-- Materials provided follows --
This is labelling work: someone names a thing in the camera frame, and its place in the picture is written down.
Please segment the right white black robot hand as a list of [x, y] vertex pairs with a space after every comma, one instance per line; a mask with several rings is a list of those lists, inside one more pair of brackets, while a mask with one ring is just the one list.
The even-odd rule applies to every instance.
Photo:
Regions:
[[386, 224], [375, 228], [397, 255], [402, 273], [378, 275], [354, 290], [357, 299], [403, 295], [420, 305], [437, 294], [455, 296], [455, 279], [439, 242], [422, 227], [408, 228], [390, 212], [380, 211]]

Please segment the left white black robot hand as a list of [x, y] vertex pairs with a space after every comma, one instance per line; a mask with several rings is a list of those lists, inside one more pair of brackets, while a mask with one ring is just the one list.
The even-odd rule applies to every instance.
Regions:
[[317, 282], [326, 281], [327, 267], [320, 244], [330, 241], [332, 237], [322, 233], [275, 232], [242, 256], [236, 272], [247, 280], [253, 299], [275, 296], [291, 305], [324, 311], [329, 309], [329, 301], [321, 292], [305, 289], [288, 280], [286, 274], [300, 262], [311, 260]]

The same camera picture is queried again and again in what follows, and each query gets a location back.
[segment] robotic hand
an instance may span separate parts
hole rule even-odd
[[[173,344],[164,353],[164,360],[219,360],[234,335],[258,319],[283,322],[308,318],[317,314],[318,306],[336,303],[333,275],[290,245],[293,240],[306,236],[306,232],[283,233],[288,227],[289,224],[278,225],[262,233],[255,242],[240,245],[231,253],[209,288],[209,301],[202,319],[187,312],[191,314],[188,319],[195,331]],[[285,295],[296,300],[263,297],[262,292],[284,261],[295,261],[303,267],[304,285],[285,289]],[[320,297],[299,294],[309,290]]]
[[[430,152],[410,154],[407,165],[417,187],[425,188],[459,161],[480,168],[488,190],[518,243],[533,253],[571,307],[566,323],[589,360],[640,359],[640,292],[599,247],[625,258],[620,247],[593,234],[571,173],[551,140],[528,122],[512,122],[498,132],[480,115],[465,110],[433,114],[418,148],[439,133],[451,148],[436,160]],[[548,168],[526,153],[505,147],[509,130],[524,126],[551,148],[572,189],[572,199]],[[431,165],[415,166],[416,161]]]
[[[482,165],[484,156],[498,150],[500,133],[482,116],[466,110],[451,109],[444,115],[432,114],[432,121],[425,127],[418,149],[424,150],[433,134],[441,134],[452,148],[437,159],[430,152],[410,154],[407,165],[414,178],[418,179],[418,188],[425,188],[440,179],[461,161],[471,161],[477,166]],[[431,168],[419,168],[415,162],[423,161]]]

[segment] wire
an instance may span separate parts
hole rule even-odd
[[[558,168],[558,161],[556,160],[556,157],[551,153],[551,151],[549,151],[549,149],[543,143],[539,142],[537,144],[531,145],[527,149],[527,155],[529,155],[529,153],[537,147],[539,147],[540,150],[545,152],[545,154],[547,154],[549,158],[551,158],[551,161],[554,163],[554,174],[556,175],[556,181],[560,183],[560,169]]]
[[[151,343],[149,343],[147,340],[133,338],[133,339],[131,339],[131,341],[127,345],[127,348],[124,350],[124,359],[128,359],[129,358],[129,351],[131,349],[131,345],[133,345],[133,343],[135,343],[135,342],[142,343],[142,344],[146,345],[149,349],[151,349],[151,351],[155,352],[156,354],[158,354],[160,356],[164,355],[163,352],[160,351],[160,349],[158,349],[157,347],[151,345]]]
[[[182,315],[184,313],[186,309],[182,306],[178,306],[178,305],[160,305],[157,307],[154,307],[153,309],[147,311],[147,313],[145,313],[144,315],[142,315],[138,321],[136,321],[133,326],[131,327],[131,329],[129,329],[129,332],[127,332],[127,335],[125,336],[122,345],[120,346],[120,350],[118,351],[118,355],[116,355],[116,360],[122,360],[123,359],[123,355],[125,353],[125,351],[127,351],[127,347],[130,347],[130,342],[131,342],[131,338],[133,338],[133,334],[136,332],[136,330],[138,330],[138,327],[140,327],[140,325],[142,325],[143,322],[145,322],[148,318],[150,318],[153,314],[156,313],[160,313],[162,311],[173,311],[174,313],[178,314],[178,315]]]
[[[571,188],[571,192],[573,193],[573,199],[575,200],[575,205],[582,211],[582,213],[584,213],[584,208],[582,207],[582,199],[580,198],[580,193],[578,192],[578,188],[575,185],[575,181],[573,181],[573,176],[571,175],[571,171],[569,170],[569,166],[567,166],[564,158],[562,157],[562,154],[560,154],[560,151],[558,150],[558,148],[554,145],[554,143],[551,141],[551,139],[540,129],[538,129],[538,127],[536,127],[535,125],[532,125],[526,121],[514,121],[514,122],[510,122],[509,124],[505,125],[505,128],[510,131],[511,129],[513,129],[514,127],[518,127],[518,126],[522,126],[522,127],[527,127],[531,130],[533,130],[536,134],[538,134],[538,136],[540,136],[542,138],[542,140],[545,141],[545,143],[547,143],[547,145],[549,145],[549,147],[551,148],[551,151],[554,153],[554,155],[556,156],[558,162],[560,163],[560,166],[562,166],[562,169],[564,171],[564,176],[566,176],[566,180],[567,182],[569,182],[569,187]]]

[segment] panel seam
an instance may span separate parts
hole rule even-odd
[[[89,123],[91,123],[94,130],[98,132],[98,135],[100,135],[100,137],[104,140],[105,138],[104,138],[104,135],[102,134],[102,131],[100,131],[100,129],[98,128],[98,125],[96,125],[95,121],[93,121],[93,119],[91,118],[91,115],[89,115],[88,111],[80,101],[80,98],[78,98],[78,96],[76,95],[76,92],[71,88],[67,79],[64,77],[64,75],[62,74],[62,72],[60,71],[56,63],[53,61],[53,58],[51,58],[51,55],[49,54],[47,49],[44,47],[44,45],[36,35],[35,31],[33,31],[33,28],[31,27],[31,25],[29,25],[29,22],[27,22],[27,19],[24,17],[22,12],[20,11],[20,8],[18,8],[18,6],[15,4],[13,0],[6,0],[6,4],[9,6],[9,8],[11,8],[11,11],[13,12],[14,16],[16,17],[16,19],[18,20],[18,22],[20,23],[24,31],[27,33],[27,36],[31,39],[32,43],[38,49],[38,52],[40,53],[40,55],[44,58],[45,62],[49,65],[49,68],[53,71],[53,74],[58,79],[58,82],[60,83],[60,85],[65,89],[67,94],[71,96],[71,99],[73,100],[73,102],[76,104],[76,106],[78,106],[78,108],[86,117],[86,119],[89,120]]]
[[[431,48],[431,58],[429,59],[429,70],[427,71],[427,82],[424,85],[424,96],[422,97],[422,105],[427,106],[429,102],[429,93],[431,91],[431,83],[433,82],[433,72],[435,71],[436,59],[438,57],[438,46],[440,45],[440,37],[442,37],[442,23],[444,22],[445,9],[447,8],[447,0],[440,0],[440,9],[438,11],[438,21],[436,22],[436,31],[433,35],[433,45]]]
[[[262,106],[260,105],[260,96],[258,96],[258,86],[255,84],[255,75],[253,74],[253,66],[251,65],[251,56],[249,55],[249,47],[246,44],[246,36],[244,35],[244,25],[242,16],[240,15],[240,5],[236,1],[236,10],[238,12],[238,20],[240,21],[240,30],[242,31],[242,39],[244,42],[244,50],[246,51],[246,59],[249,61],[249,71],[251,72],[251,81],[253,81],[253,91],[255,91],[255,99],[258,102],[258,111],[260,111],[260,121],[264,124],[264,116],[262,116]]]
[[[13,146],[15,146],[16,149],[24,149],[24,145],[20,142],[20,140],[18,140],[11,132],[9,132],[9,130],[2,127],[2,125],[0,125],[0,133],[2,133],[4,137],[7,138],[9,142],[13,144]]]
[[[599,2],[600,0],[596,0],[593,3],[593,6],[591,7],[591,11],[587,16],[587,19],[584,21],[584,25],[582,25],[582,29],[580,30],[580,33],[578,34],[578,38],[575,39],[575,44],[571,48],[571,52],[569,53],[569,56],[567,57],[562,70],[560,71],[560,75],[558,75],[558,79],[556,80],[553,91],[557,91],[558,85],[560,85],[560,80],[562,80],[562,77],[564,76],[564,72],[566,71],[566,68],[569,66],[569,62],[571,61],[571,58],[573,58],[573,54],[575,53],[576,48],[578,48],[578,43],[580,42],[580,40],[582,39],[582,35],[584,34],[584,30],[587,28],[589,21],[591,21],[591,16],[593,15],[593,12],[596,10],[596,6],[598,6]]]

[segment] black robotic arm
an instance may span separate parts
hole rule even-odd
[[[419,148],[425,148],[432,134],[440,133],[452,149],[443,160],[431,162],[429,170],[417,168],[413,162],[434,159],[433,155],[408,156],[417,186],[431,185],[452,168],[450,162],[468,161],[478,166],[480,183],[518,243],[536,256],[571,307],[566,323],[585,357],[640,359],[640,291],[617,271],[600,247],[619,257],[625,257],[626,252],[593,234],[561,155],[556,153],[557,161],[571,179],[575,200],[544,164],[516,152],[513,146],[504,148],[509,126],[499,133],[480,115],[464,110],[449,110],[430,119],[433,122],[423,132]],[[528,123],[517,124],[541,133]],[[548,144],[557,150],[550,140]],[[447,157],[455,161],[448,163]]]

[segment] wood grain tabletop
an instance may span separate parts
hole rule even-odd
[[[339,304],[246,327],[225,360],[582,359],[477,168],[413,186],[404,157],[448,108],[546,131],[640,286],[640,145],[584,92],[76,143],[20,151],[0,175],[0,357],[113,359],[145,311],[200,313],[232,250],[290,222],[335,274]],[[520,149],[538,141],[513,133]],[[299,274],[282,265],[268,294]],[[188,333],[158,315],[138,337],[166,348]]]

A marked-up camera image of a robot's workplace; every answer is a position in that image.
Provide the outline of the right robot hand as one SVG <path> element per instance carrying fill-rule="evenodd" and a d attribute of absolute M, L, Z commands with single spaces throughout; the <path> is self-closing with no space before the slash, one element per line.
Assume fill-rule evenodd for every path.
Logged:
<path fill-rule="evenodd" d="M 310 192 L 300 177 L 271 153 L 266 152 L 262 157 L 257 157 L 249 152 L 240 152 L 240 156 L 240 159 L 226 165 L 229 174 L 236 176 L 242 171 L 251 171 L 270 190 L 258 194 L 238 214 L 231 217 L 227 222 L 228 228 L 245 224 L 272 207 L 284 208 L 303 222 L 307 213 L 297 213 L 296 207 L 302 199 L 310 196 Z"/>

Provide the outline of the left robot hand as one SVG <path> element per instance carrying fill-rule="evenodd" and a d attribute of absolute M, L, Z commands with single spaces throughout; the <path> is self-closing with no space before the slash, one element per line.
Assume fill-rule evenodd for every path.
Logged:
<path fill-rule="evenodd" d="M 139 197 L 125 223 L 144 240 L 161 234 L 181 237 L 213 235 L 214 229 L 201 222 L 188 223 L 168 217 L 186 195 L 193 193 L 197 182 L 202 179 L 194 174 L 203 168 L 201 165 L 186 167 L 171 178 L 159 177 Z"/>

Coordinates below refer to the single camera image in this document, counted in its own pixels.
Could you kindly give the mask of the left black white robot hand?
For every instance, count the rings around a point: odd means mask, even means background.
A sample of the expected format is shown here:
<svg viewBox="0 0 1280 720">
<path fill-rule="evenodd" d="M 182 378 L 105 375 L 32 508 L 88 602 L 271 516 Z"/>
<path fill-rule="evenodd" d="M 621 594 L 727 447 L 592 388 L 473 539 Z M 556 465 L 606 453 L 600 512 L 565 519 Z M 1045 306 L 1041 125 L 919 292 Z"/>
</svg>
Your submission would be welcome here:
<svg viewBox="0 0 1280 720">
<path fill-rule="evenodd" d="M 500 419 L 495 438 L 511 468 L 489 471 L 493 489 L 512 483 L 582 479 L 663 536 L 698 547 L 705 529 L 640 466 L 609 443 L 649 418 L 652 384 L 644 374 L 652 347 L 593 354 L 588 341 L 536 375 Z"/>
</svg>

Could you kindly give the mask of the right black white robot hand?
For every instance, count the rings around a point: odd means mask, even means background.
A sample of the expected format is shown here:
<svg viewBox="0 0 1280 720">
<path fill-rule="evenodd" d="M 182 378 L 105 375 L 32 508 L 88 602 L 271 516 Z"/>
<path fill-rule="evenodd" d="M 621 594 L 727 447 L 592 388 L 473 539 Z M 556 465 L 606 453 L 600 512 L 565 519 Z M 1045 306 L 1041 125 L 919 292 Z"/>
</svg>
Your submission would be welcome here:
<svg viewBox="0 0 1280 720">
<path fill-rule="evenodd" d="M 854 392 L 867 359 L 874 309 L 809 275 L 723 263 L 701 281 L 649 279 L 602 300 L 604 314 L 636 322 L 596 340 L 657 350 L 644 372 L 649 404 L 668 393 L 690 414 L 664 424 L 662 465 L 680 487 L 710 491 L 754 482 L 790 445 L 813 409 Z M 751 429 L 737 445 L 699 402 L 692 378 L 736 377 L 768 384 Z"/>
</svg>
-- Materials provided concluded --
Task:
Return every line above where "image" appears.

Answer to this task:
A marked-up camera image of a robot's workplace; every answer is a position in that image.
Coordinates below refer to the single camera image in this document, counted in its own pixels.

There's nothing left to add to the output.